ASAP: an Agentic Solution to Auto-optimize Performance of Large-Scale LLM Training
Yuran Ding, Xinwei Chen, Xiaofan Zhang, Zongwei Zhou
TL;DR
ASAP tackles the challenge of efficiently optimizing large-scale LLM training on distributed accelerators by introducing a multi-agent framework that leverages LLM reasoning, profiling data, roofline analysis, and a knowledge base to automatically diagnose bottlenecks and propose explainable sharding configurations. The Coordinator, Analyzer, and Proposal agents, together with a persistent Sharding Memory, implement a Retrieval-Augmented Generation workflow to produce three candidate sharding plans per experiment. In three TPU-based experiments, ASAP either matched or generalized beyond human-optimized baselines, achieving up to 28% step-time reduction and up to 2.58× throughput improvements, highlighting its potential to accelerate performance engineering.
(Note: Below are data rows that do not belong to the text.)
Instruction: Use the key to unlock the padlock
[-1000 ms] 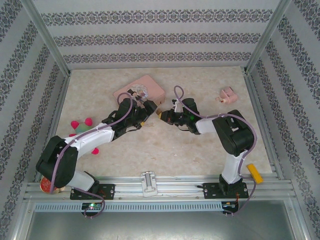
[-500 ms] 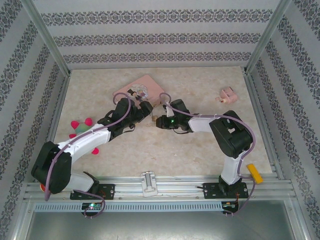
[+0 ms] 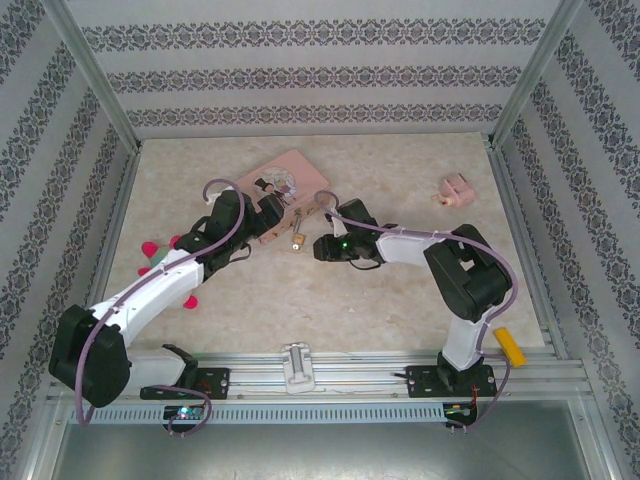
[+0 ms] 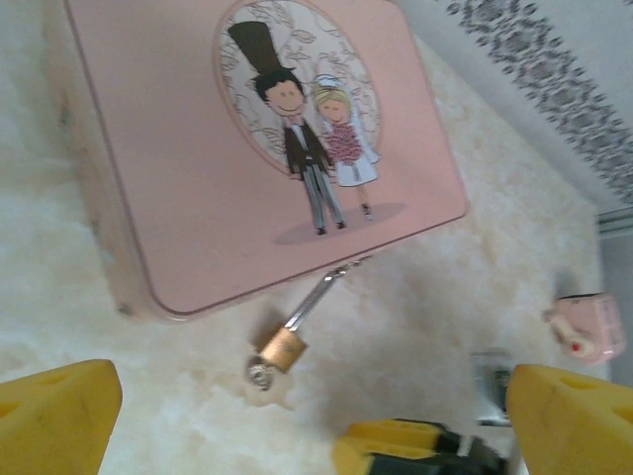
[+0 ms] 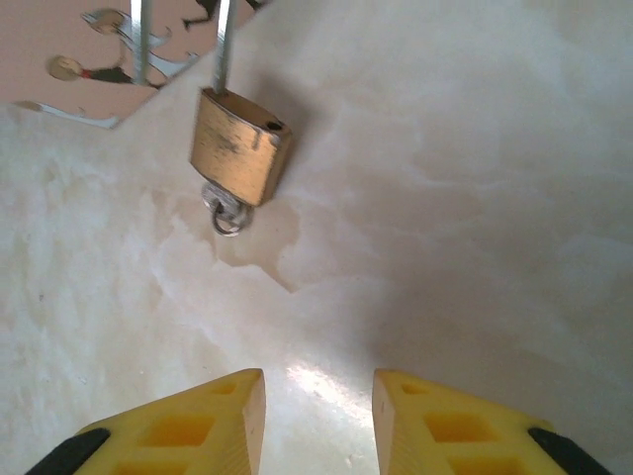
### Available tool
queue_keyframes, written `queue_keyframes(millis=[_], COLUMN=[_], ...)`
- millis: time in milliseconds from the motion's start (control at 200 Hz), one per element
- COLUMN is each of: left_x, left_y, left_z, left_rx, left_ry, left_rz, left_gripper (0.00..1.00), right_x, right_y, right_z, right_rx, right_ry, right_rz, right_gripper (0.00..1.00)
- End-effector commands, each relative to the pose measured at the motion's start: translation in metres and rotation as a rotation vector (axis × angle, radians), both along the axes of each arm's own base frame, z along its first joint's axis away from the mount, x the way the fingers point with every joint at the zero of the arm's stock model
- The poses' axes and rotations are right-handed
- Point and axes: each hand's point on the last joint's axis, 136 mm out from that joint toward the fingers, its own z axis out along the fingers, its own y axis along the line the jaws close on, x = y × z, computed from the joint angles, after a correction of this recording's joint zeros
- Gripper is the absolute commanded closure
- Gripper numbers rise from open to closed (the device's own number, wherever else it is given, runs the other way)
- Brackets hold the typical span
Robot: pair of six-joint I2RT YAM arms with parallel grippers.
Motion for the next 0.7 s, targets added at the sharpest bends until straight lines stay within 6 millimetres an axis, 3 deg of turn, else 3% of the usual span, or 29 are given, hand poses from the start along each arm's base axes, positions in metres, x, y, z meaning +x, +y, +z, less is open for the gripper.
queue_keyframes(millis=[0,145,385,530,695], left_x=[0.007,0.03,0.084,0.109,0.124], left_y=[0.021,0.028,0.029,0.039,0.055], left_z=[0.002,-0.01,-0.035,-0.048,-0.059], left_rx=[0.166,0.261,0.228,0.214,0.279], left_ry=[0.037,0.103,0.131,0.121,0.099], left_rz=[-0.012,-0.041,-0.044,-0.027,0.004], left_gripper=[0.01,0.01,0.01,0.01,0.01], right_x=[0.006,0.009,0.019,0.027,0.035], right_y=[0.003,0.004,0.014,0.022,0.036], right_z=[0.024,0.032,0.035,0.028,0.017], right_rx=[-0.018,-0.056,-0.157,-0.257,-0.338], right_ry=[-0.047,-0.061,-0.101,-0.125,-0.144], right_rz=[-0.014,-0.03,-0.02,0.001,0.041], right_gripper=[0.64,0.56,0.37,0.31,0.29])
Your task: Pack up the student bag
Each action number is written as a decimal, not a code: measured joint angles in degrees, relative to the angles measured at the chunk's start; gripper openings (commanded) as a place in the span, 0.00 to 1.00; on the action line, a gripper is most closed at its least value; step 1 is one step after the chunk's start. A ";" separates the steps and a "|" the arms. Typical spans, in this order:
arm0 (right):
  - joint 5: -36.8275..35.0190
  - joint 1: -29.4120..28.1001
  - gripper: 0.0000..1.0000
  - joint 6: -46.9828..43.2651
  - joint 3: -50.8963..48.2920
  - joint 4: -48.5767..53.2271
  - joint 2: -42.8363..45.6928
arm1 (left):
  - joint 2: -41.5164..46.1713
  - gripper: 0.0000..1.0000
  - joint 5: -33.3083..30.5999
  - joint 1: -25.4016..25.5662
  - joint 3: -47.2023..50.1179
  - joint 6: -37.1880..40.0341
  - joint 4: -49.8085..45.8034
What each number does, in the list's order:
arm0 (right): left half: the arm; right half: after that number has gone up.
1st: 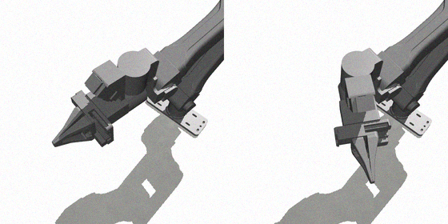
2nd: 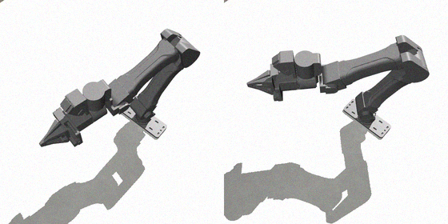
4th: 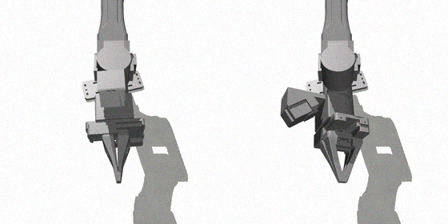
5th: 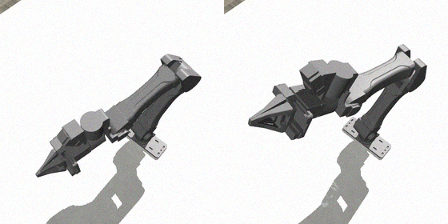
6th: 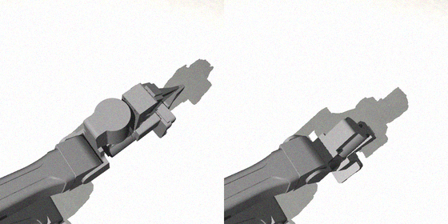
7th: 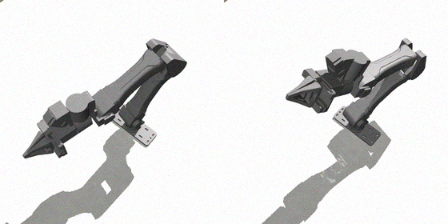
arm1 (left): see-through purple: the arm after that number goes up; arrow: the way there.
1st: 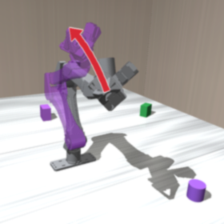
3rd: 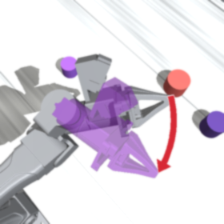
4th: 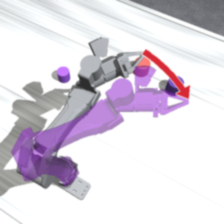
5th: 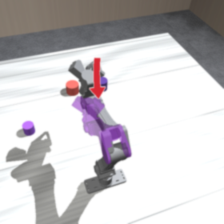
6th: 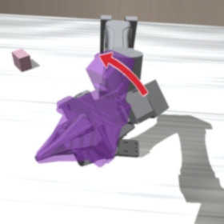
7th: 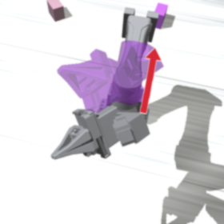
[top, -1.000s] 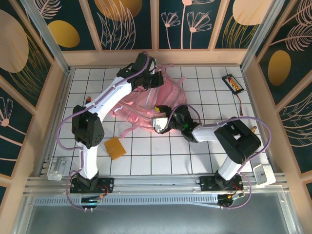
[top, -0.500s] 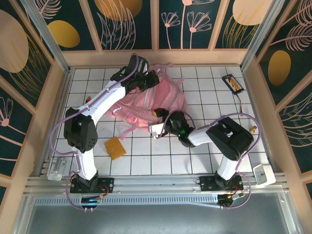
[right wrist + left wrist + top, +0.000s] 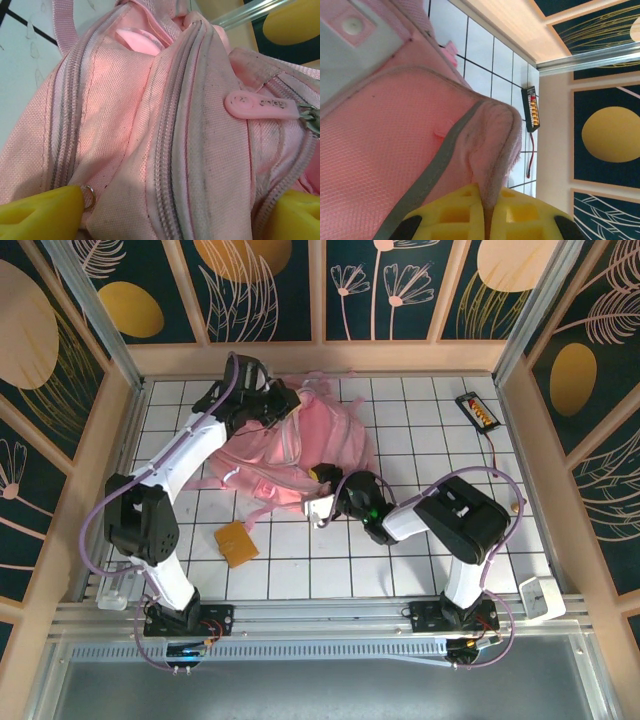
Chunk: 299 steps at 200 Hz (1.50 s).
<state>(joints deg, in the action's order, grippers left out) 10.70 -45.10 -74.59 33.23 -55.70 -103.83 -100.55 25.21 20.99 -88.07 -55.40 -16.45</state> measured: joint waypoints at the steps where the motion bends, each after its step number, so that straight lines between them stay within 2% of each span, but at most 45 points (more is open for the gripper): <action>1: 0.04 0.00 0.87 0.00 -0.04 -0.07 0.00 | 0.00 0.00 0.07 -0.04 0.02 -0.02 0.00; 54: 5.09 0.96 0.90 3.21 -1.44 -0.09 1.55 | -0.04 0.00 6.69 -2.49 2.80 -1.66 3.63; 75: 8.17 1.60 0.99 8.44 -1.05 2.05 3.61 | -0.09 0.00 7.34 -2.64 3.39 -0.59 4.79; 103: 9.62 1.95 0.99 25.68 -1.77 -0.02 8.90 | -0.46 0.00 6.54 -2.67 3.56 4.22 7.17; 132: 2.27 2.01 0.99 47.25 -1.05 -1.73 18.58 | -1.62 0.00 4.26 -2.25 3.61 9.22 9.40; 146: -1.66 2.27 0.99 57.55 2.73 5.51 23.67 | -2.54 0.00 3.54 -1.99 3.61 10.99 10.45; 170: -5.53 3.76 0.99 73.68 15.65 26.97 27.36 | -4.07 0.00 1.92 -1.55 3.58 13.99 11.80; 183: -7.32 5.27 0.99 82.75 19.41 37.33 28.55 | -4.76 0.00 1.40 -1.27 3.58 15.23 12.37; 198: -8.57 10.21 0.99 94.68 18.82 50.05 31.34 | -5.29 0.00 1.16 -0.94 3.58 16.46 12.81; 216: -8.04 23.93 0.99 106.60 14.51 64.11 33.81 | -5.38 0.00 0.61 -0.17 3.58 18.40 12.81; 228: -9.79 33.79 0.99 111.51 12.66 72.72 33.48 | -5.38 0.00 -0.09 0.50 3.56 19.87 12.76; 239: -12.50 39.76 0.99 114.46 11.87 79.43 32.57 | -5.40 0.00 -0.55 1.09 3.54 21.07 12.59; 265: -16.61 44.59 0.99 116.98 12.48 88.65 28.02 | -5.40 0.00 -1.40 1.86 3.30 23.30 11.78; 299: -17.31 47.23 0.97 116.19 12.70 90.40 20.06 | -5.40 0.00 -1.77 1.95 3.10 25.46 11.28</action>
<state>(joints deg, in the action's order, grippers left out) -6.61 2.13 41.60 45.93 34.70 -83.77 -105.95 23.44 22.94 -84.97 -29.93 -5.17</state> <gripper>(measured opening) 0.990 0.055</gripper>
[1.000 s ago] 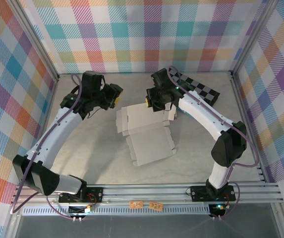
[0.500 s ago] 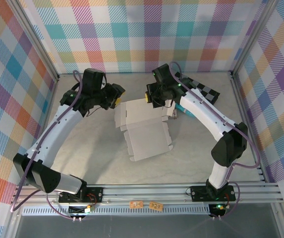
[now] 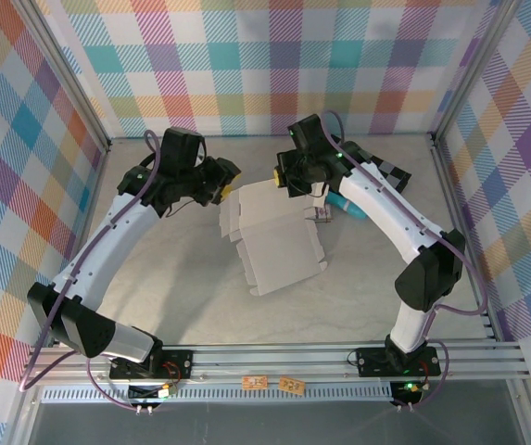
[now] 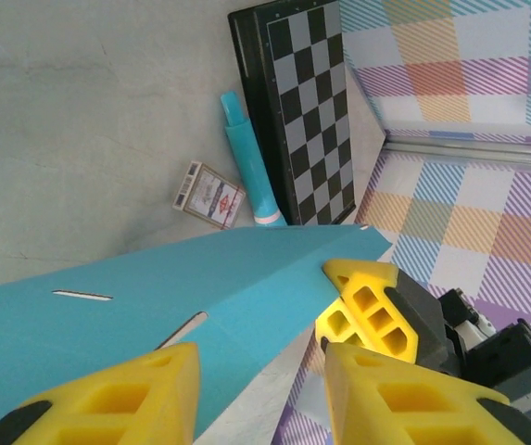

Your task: Fold the paper box

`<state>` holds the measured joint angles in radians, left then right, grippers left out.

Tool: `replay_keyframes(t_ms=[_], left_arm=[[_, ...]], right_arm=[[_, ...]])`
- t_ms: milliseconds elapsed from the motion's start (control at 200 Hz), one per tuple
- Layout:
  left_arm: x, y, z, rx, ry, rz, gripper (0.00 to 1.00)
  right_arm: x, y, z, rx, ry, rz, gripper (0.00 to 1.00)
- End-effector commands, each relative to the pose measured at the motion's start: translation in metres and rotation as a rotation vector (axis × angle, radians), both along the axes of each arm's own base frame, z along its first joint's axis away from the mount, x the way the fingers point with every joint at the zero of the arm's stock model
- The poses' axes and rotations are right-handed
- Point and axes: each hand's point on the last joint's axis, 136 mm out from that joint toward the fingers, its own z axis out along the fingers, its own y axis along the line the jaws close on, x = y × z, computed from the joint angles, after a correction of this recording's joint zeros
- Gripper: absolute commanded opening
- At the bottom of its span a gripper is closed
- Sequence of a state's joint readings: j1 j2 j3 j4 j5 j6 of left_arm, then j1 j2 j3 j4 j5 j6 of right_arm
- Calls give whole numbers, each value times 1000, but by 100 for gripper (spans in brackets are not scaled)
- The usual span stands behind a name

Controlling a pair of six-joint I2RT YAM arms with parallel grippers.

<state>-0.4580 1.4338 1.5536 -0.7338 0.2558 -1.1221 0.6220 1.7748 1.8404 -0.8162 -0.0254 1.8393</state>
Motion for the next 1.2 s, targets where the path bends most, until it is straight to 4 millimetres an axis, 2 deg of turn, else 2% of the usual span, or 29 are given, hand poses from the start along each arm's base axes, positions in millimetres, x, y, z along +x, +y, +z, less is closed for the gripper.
replay_keyframes(t_ms=[0, 290, 500, 535, 665, 725, 820, 875, 945, 1075, 1195], left_arm=[[-7, -13, 17, -60, -4, -17, 38], [-4, -29, 29, -137, -11, -4, 34], [-1, -29, 28, -125, -12, 3, 34], [1, -26, 34, -122, -30, 7, 34], [0, -17, 77, -77, -123, -8, 36], [-1, -17, 88, -92, -135, -16, 36], [-4, -24, 94, -159, -124, -32, 35], [-6, -27, 95, -189, -119, -42, 34], [-7, -18, 95, -146, -135, -35, 34], [-1, 9, 73, -12, -115, -18, 34], [3, 11, 52, 49, -88, -47, 35]], right_arm=[[8, 5, 12, 13, -45, 8, 0], [9, 5, 23, 27, -66, 2, 0], [9, 6, 33, 47, -82, 3, 0], [7, 6, 33, 41, -80, 7, 0], [6, 1, 31, 27, -86, 2, 0], [7, 0, 30, 31, -87, -2, 0], [9, -1, 28, 26, -84, -4, 0], [9, -2, 28, 26, -84, -4, 0], [10, -2, 28, 26, -84, -4, 0], [10, -1, 27, 30, -80, 0, 0], [9, -1, 27, 33, -79, 4, 0]])
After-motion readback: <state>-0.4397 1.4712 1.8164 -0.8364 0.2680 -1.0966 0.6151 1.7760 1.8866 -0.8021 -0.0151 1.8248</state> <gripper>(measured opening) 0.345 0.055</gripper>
The work demonstrates a scalable, explainable approach to AI-assisted performance tuning for large-scale LLM training, with planned enhancements to broaden optimization scope and integrate closed-loop learning.
Abstract
Optimizing large-language model (LLM) training on distributed domain-specific accelerator systems presents significant challenges due to its complex optimization space. Existing optimization methods, however, rely on time-consuming manual tuning or resource-intensive black-box searches, which struggle to keep pace with the rapidly evolving LLM domain, leading to slow development and underutilized resources. To address this, we introduce ASAP, an Agentic Solution to Auto-optimize Performance of Large-Scale LLM Training. It is a multi-agent system, featuring Coordinator, Analyzer, and Proposal agents, which integrates LLM reasoning with insights from performance profiling tools, roofline analysis, and a knowledge base of best practices and successful past optimizations from human experts. Our proposed design can automate the diagnosis of performance bottlenecks and recommend optimized sharding configurations with reasoning, thus effectively improving the efficiency of distributed LLM training. Experiments have shown that the ASAP-generated sharding configurations can contribute up to 28% training step time reduction and 1.43 times throughput improvement. When combined with additional optimization from human experts, throughput can be further increased to 2.58 times. The proposed ASAP promises to provide a scalable and explainable methodology for AI-assisted performance engineering in large-scale LLM training.